Together we decided that we’d just briefly continue to walk around the centre of the town whilst the sun was still high in the sky & then perhaps we pass back by the gathering crowds before re-meeting our friend Alessandra.
At the very top of the high street is a magnificent square that features many spending buildings, including Cattedrale di San Lorenzo (pictured above), this building to the right…
…which, though I couldn’t see the history behind, I did love the look of it. With its classic lines, French-origins in design & the lovely effect that the many decades of sun has had on the lime green paint.
Amongst the other buildings there are a few apartments with shops occupying the bottom, but the main feature building was the Palazzo del Priori.
A magnificent building which an almost Moroccan-styled appearance with it’s flat roof & elegant windows, with the fountain in front as a feature, this former local government building must have been real statement of affluence to those in the area coming into town for business.
As we travel into more towns it strikes me that the most regal of buildings always seem to be where the taxes were paid or the government sat & conducted their daily roles. Probably just a coincidence, no?
As with most big business – or now in the world of global big business – headquaters or offical buildings tend to be built not only for the celebration of those who occupy the premises, but also as a feat of engineering & a site of pride for those who are customers of the organisation or local residents proud of what their town can achieve, and offer.

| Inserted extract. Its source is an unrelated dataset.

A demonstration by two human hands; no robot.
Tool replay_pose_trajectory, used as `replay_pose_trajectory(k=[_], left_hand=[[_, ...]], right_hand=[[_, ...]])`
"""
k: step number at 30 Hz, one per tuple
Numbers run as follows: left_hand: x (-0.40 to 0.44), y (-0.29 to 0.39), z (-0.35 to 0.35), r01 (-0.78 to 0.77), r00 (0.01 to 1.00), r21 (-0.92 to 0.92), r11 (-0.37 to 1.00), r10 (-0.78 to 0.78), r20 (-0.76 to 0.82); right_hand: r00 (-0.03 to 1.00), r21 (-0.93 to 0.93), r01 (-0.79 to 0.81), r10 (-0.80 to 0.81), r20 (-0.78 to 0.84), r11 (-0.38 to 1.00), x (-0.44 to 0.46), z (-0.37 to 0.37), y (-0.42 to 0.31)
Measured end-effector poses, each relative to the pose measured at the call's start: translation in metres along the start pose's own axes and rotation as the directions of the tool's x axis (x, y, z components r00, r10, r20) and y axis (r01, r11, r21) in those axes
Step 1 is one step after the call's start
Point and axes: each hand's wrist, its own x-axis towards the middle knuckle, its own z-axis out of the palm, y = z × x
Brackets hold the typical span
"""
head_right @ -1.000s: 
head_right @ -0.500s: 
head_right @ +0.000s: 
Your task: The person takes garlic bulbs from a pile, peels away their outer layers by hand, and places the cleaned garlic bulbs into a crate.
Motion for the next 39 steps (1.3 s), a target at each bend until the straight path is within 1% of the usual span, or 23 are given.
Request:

If someone builds a magnificent building in my town, other people may want to come and see it much like we’re choosing to do the same in other peoples. That’s how travelling begins. That’s how tourism begins.
If it wasn’t for buildings such as this, there might not be much reason for others to pass through.
Briefly we stopped to rest our feet on the church steps. Throughout the day people sit on these steps to rest or to catch up with friends and – going back some decades & centuries – even talk business with colleagues.
Looking down this pedestrianized street – Corso Vannucci – we saw that the crowds around the football pitch were beginning to swell, so cutting short our walk of the town we hopped down the steps & lazily strolled on over to wait for the matches to begin.